§ **Work request**
Filter this material down to the lines that hold "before", copying each one.

§ **Information supplied**
━━━
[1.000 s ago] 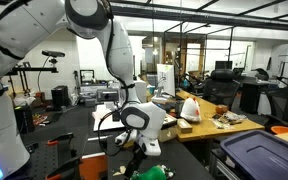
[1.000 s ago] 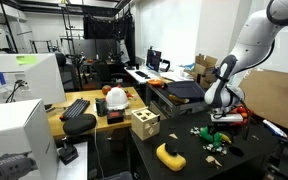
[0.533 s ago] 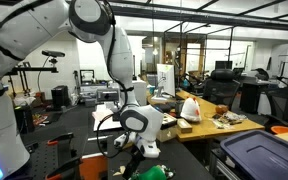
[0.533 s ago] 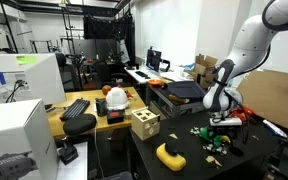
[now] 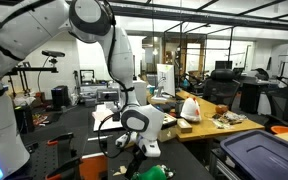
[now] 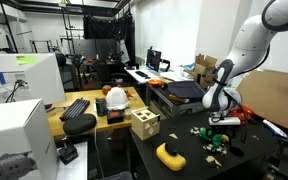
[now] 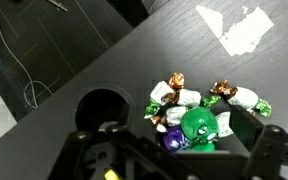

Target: Put one of the candies in the orange bowl

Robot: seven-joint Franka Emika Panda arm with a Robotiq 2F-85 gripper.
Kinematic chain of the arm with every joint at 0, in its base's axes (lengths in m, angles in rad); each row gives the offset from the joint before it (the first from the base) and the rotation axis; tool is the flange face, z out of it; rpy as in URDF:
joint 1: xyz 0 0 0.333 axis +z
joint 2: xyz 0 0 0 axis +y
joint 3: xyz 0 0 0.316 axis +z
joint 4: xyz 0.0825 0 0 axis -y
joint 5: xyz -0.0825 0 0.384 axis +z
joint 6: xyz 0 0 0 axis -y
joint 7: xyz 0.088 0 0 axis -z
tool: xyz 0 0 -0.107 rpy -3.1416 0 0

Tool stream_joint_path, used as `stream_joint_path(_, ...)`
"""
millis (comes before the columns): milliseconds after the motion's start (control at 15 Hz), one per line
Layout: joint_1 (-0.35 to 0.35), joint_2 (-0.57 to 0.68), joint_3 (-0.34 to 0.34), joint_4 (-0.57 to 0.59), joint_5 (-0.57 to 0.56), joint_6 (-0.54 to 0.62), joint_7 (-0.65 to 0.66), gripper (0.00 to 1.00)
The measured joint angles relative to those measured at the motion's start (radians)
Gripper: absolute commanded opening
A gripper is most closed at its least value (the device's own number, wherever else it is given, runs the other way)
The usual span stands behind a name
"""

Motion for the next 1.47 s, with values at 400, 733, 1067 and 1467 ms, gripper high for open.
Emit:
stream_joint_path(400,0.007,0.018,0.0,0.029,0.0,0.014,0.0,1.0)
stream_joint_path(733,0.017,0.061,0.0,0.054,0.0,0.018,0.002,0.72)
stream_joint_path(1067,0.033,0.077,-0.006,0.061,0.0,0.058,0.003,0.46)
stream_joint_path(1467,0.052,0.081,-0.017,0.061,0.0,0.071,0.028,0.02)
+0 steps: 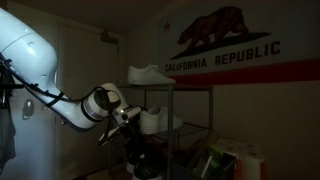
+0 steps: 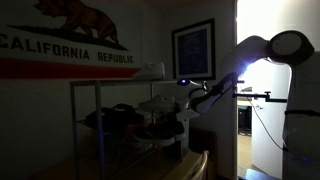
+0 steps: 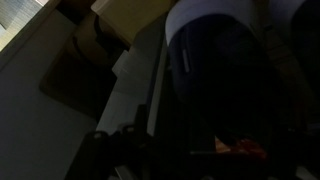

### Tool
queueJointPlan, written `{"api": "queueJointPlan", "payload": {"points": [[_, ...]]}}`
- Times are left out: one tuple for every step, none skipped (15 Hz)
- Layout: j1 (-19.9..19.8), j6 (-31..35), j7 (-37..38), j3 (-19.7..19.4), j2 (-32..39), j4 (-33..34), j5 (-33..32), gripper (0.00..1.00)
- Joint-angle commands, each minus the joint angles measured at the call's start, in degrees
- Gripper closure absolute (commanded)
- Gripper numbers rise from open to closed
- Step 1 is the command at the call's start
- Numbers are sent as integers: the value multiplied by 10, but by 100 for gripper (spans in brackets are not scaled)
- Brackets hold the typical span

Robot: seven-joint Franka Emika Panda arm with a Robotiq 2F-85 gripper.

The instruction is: Move the black shoe on the right to the top compartment of the shoe rack

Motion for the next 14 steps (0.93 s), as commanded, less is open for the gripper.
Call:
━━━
§ **Answer to the exercise**
Kinematic chain of the arm with every joint at 0, in its base's axes (lengths in m, angles in rad); each row gives the offset from the joint before it (the first from the base) and the rotation axis; tool is the flange face, z out of it; rpy as in URDF:
millis (comes before the columns): milliseconds after the motion's start (control at 15 Hz), one per line

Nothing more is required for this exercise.